You are viewing a plain text version of this content. The canonical link for it is here.

Posted to dev@flink.apache.org by Greg Hogan <co...@greghogan.com> on 2015/10/20 23:06:07 UTC

Scaling Flink

Is there guidance for configuring Flink on large clusters? I have recently
been working to benchmark some algorithms on and test AWS. I had no issues
running on a 16 node cluster but when moving to 64 nodes the JobManager
struggled mightily. It did not look to be parallelizing its workload.
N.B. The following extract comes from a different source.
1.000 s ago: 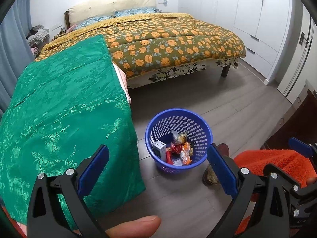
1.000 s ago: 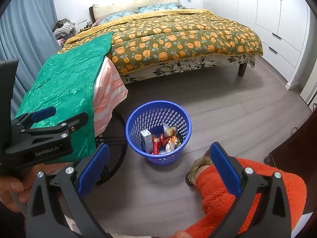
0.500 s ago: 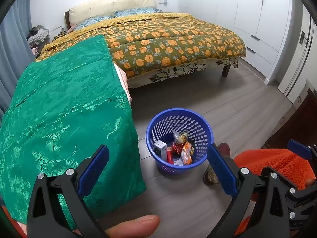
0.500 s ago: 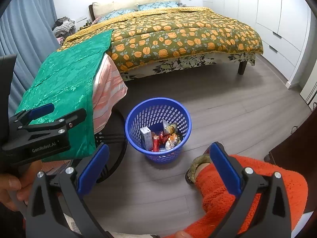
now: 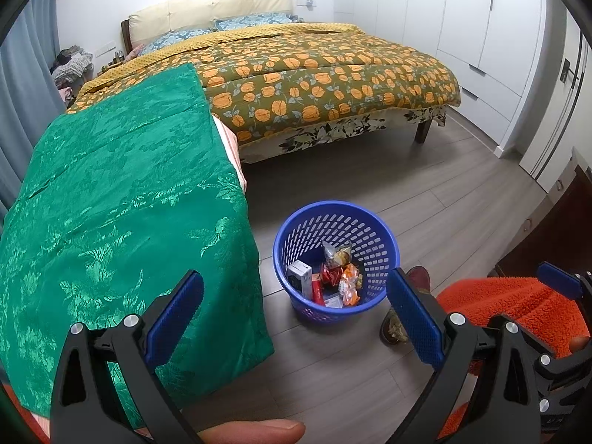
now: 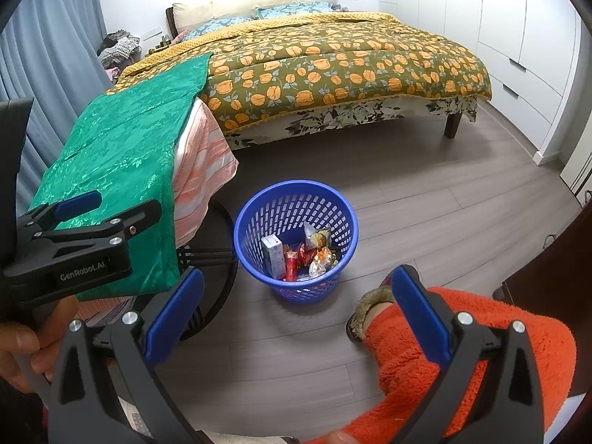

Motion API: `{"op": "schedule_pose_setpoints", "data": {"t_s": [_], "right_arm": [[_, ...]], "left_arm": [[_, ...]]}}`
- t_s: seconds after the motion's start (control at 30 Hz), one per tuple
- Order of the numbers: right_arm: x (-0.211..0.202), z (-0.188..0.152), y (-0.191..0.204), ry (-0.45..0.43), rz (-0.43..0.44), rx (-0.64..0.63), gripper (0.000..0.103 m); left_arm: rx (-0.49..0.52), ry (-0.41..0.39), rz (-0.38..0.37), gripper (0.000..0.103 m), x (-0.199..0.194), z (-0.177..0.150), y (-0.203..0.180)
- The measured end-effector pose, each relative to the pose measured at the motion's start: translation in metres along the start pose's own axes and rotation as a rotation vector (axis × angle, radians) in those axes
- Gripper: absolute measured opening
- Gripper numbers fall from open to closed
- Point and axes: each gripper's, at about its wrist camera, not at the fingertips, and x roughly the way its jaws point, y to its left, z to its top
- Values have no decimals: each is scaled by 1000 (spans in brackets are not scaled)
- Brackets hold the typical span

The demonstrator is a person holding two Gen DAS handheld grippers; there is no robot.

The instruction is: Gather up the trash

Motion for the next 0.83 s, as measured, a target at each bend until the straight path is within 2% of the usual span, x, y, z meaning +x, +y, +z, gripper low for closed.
{"op": "schedule_pose_setpoints", "data": {"t_s": [0.33, 0.5, 0.6, 0.7, 0.83], "right_arm": [[3, -2, 3, 9, -11, -6, 98], [2, -2, 3, 9, -12, -4, 99], [3, -2, 3, 10, -13, -6, 99], [2, -2, 2, 12, -18, -6, 98], [3, -3, 3, 12, -18, -6, 99]], "left_arm": [[-2, 0, -3, 98, 0, 0, 1], [1, -23, -18, 98, -1, -2, 0], [19, -46, 1, 97, -4, -3, -3], [22, -15, -10, 97, 0, -1, -3], [18, -13, -2, 97, 0, -2, -3]]}}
I was
in the process of modifying my code to reduce the parallelism of earlier,
smaller operations when I lost the cluster due to a spot price increase.

The instances were c3.8xlarge and in the larger cluster one instance hosted
the JobManager so the parallelism was 63 * 32 = 2016. The small cluster had
parallelism of 512.

I have seen the blog posts describing the performance of 640 core clusters
on GCE. Is this a known limitation or can Flink scale much further?

http://data-artisans.com/computing-recommendations-at-extreme-scale-with-apache-flink/

http://data-artisans.com/how-to-factorize-a-700-gb-matrix-with-apache-flink/

Thanks,
Greg

Re: Scaling Flink

Posted by Stephan Ewen <se...@apache.org>.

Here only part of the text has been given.